The three members of the “independent” Information Commission it creates would be appointed by the President. To qualify, except for its chair, who has to be a lawyer, the appointees need only be 36 years old and natural-born citizens. No background or track record in human rights, right to information, or media advocacy or involvement is required.

And yet the Commission — the creation of which would make requests for government information more difficult by subjecting them to the scrutiny and requirements of one more layer of bureaucracy — would have, among other powers, those of ruling on the legitimacy of requests for information, holding any person in direct or indirect contempt, proposing legislation, and suggesting amendments to Philippine laws on access to information. Specially chilling is the Commission’s power to impose a temporary or permanent (!) ban on the disclosure of any information on government matters.

Overall, the Malacanang bill is premised on the exact opposite assumption as that which drives the global campaign for freedom of information: that the citizens in whom sovereignty resides in a democracy require information on government matters in behalf of the democratic imperative of participation in decision-making, and so they can exact accountability from those to whom they have delegated state power.

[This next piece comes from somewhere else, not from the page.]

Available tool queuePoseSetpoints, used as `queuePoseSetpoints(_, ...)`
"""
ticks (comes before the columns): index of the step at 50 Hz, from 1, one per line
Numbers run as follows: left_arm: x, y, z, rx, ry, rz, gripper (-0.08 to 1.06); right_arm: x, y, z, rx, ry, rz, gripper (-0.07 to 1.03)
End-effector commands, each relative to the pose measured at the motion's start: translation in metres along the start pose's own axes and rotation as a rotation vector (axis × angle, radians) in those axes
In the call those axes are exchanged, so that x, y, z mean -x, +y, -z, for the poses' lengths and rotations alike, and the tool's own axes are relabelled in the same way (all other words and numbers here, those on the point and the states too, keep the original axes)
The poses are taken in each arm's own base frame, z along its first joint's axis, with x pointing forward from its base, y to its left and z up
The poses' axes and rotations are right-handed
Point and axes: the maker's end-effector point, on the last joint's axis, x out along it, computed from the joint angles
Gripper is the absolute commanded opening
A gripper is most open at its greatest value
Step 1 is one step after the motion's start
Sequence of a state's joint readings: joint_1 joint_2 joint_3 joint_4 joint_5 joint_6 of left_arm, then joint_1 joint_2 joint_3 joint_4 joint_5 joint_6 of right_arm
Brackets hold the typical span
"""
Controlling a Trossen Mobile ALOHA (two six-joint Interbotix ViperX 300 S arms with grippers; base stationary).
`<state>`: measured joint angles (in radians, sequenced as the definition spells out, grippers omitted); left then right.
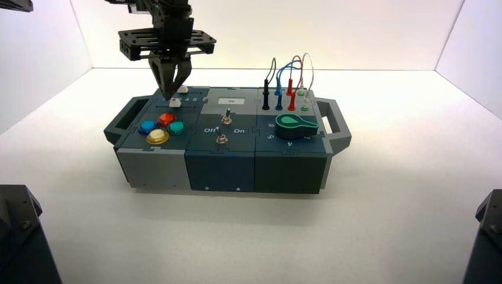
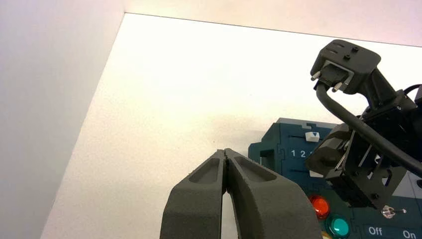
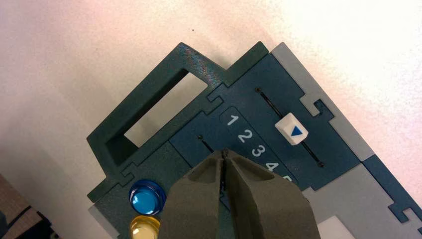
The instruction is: Move the bottom slider to position 4.
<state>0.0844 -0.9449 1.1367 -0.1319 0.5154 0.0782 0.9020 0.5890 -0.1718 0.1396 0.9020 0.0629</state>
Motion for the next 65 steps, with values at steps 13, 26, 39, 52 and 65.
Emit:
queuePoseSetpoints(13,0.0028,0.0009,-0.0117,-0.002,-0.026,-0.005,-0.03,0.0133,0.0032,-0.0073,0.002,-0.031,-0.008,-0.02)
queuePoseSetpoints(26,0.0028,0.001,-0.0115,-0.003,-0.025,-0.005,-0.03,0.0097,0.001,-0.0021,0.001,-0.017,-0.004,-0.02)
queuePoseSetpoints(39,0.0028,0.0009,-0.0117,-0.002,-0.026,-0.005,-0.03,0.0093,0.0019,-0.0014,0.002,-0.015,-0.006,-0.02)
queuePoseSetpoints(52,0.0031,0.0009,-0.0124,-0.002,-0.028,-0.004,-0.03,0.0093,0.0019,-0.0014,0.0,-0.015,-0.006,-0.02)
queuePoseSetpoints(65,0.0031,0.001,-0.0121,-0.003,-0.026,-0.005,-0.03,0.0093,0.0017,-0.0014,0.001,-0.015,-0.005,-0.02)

Maximum disclosure rather than minimum or non-disclosure is among the imperatives of an authentic Freedom of Information regime, which in turn requires — it isn’t rocket science or brain surgery — limiting exceptions only to those that are patently necessary on the basis of public interest, and whether the information can cause harm.

But by putting all sorts of barriers to citizen (and media) access to information and expanding the list of information exempt from public access, the Palace version presumes the need to keep as much of government activities, policies, deliberations, as limited and even as secret as possible rather than as transparent. It is based on the same culture of secrecy dominant in the Arroyo administration.

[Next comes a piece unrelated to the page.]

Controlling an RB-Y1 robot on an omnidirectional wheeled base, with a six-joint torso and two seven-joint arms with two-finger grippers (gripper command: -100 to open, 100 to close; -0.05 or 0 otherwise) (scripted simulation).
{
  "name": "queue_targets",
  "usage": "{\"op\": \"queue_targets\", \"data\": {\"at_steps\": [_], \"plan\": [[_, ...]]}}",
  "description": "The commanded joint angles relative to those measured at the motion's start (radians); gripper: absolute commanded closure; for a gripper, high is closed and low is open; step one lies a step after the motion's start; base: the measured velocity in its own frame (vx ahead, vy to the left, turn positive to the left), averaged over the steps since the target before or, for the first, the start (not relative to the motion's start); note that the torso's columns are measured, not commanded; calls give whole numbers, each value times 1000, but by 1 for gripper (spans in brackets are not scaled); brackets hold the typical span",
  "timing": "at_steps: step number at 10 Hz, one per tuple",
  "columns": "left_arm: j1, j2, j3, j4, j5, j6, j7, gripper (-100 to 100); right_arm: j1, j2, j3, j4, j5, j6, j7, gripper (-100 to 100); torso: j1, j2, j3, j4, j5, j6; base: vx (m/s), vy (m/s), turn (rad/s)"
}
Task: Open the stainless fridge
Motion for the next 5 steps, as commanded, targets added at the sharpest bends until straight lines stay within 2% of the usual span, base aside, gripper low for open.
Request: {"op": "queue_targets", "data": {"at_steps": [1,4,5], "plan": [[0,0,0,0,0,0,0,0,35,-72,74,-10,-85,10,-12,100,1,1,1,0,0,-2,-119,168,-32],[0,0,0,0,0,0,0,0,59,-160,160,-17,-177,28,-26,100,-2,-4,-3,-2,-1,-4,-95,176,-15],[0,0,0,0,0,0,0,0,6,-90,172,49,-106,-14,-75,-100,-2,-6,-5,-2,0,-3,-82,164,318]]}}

The culture of secrecy has developed in this country as a result of the vast corruption that, especially during the Arroyo regime, has metastasized throughout government and the rest of Philippine society. Among other purposes, an FOI act is meant to dismantle that culture in behalf of effective governance and the campaign to end corruption.

President Benigno Aquino III’s failure to even hint at the need for a Freedom of Information act in his 2011 State of the Nation Address, his non-inclusion of it in last year’s as well as this year’s legislative agenda, and most of all the emphasis on restrictions rather than access to information of the FOI bill his office has put together, reveal an aversion to the public right to information on government matters. It’s not his subalterns who’re making the passage of an FOI bill problematic, it’s Mr. Aquino himself.

Mr. Aquino’s prioritizing least an FOI bill, including the one he has had drafted, also indicates an inability to put together the strategies needed to combat the corruption he has pledged to end, public information being the most powerful instrument available to citizens in both exposing and preventing corruption. But between the lines of the Palace bill one can sense precisely the same claim to the “wang wang” entitlement — only we in government can tell you what you need to know — that Mr. Aquino inveighed against last July 25.

Is the public Mr. Aquino’s boss? Or is he his own?


Prof. Luis V. Teodoro is a former dean of the University of the Philippines College of Mass Communication, where he used to teach journalism. He writes political commentary for BusinessWorld.